We are given the head node root of a binary tree, where additionally every node’s value is either a 0 or a 1. Return the same tree where every subtree (of the given tree) not containing a 1 has been removed.

Recall that the subtree of a node X is X, plus every node that is a descendant of X.

Note:

The binary tree will have at most 100 nodes.
The value of each node will only be 0 or 1.

Example:

Example 1:
Input: [1,null,0,0,1]
Output: [1,null,0,null,1]
 
Explanation: 
Only the red nodes satisfy the property "every subtree not containing a 1".
The diagram on the right represents the answer.

1
2
3

Example 2:
Input: [1,0,1,0,0,0,1]
Output: [1,null,1,null,1]

Analysis

Methods:

Recursion
- Prune children of the tree recursively.

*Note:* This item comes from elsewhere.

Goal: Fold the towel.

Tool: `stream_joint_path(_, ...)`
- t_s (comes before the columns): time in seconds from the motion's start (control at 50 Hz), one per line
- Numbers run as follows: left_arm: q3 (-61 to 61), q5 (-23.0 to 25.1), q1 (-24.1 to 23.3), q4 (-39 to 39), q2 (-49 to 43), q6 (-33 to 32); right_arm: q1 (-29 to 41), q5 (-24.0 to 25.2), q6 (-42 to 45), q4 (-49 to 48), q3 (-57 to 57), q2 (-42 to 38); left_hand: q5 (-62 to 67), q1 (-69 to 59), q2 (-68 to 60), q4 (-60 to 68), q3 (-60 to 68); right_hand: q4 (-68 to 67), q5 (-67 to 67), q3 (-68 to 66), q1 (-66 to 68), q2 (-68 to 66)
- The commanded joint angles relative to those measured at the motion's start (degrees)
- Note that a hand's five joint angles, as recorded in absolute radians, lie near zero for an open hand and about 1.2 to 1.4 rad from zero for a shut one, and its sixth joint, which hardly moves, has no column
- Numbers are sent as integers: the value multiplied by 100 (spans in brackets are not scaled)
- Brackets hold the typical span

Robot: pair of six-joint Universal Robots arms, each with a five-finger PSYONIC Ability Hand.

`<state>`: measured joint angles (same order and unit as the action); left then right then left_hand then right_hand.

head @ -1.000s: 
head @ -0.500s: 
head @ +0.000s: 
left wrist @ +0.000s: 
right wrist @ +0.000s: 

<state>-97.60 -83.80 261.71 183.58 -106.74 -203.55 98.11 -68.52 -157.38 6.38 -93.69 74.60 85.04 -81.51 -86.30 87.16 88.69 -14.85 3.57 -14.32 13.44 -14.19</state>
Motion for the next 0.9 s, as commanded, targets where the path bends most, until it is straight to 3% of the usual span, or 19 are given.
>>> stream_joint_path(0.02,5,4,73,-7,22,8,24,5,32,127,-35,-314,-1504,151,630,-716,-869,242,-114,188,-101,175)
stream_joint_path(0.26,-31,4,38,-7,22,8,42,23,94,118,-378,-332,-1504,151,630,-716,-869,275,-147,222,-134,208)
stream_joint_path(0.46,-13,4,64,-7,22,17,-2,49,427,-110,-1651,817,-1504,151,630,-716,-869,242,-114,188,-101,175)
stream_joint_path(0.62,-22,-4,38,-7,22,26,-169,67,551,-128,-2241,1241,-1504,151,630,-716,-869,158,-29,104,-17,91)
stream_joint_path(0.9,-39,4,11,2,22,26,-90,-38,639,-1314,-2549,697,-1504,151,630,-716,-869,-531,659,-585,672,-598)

The only decision at each node is whether to prune the left child or the right child or not.
- containsOne(node): Whether the tree at this node contains 1, and it also prunes all subtrees not containing 1, e.g. node.left does not contain a 1, then we should prune it via node.left = null.
- Also, the current node’s value needs to be checked.
- Time: $O(N)$
- Space: $O(h)$

Code

Recursion

Bad Code

Note:

This is the first version I wrote, but it turns out that containsOne(node) does a lot of repeated jobs.
To improve, consider the traversal order. We can put the line 1 after visiting left subtree and right subtree. Therefore, traversal order sometimes is very important in performance or in reducing repeated calculations.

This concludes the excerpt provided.